Pour les habitants qui avaient porté plainte, c'est une satisfaction en demi-teinte. La justice a reconnu l'Etat "fautif" dans ce dossier, sans pour autant le condamner,"faute de lien direct et certain" entre la pollution et les maladies des plaignants.
"Fautif" mais pas condamné", une décision qui fait écho à la formule "responsable mais pas coupable" déjà entendue, dans bien d'autres combats du même acabit."Pas de lien direct et certain"entre la pollution et la maladie des plaignants
La justice a donc, ce lundi 30 novembre, reconnu la "carence fautive" de l'État dans la lutte contre la pollution en vallée de l'Arve, sans pour autant le condamner "faute de lien direct et certain entre la pollution et les maladies des plaignants".
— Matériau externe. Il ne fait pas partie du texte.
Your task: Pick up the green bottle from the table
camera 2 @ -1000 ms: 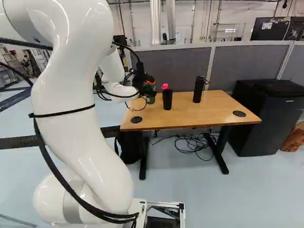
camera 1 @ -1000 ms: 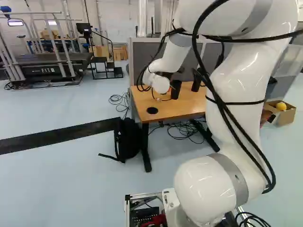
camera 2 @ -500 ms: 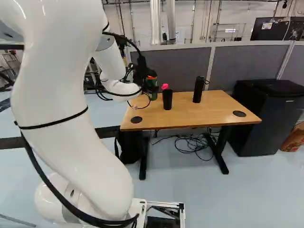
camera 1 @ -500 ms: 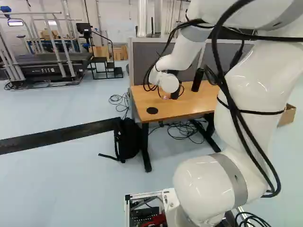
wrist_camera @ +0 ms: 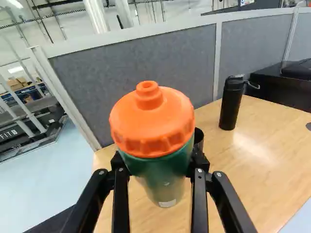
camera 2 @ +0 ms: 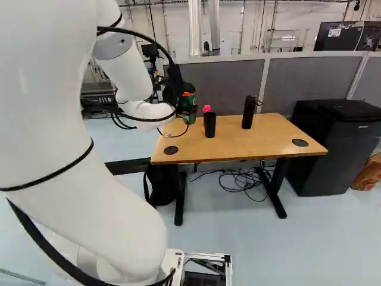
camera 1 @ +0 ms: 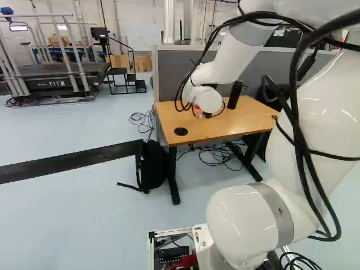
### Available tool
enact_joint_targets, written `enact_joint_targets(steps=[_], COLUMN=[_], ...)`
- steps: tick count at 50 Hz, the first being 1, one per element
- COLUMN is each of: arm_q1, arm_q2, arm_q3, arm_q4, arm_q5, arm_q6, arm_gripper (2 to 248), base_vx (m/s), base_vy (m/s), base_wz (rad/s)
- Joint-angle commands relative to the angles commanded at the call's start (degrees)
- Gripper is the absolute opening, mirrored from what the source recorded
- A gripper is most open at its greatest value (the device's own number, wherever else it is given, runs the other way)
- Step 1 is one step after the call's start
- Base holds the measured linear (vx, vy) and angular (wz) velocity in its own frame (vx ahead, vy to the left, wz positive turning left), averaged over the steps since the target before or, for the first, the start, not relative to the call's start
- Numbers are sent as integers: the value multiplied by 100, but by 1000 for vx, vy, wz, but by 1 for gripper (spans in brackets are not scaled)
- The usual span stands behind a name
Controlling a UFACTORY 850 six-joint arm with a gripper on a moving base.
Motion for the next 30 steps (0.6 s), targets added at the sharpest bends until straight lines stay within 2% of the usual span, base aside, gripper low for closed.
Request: enact_joint_targets(steps=[8,30], arm_q1=[2,-14], arm_q2=[142,211], arm_q3=[137,273], arm_q4=[0,-122], arm_q5=[0,11], arm_q6=[0,0], arm_gripper=[113,113], base_vx=[0,0], base_vy=[0,0], base_wz=[0,0])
Dans sa décision, le tribunal administratif de Grenoble rejette les neuf requêtes d'habitants de la vallée de l'Arve qui demandaient la condamnation de l'État pour "carence fautive" dans la lutte contre la pollution de l'air.
La vallée, qui s'étend d'Annemasse à Chamonix au pied du Mont-Blanc, peuplée de 155.000 habitants permanents, fait régulièrement l'objet d'alertes de pollution aux particules fines. Selon une étude de 2017, 8% de la mortalité prématurée constatée localement serait attribuable à ce phénomène, soit 85 décès chaque année.
"Une nouvelle avancée historique dans la lutte contre la pollution"
Trois des neuf requérants, qui demandaient des indemnisations allant de 115.000 à 300.000 euros pour leurs préjudices, avaient fait le déplacement à l'audience le 10 novembre, pour ce recours attendu depuis trois ans.
Le tribunal "considère que la persistance d'un dépassement des valeurs limites de trois polluants entre 2011 et 2016 dans la vallée de l'Arve révèle, en dépit de l'adoption et de la mise en oeuvre d'un plan de protection de l'atmosphère (PPA) le 16 février 2012, une carence fautive de l'État au regard de ses obligations".
Il a toutefois rejeté les neuf requêtes "dès lors que les éléments médicaux et scientifiques produits ne permettaient pas d'établir de lien direct et certain entre les dépassements des valeurs limites de pollution et la contraction ou l'aggravation des pathologies invoquées par les requérants".
Le collectif Coll'Air Pur, dont font partie la majorité des plaignantes, et l'association Écologie Sans Frontière se sont félicités de cette reconnaissance d'une "carence fautive de l'État à empêcher cette pollution" : "c'est une nouvelle avancée dans la lutte contre la pollution".
"Le tribunal considère que l’Etat, par son inaction, n’a pas permis que soient atteints les objectifs de qualité de l’air fixés au niveau national et européen et qu’il n’a pas agi suffisamment efficacement pour atteindre ces objectifs dans les délais les plus courts possibles, et c'est une avancée a réagi dans un communiqué Muriel Auprince, représentant le collectif Coll’Air Pur et requérante à la procédure, considérant même que c'est une victoire historique pour les malades de la pollution et une reconnaissance pour les citoyens de la vallée de l'Arve".
Me François Lafforgue, avocat des habitants, a regretté toutefois que le tribunal ne soit pas allé "au bout du raisonnement en considérant que les déboires médicaux, l'aggravation de symptômes des victimes lors des épisodes de pollution et leurs conditions de vie dégradées ne seraient pas en lien avec cette inaction de l'État".
Des requérantes ont indiqué, ce lundi 30 novembre, leur intention de faire appel de cette décision.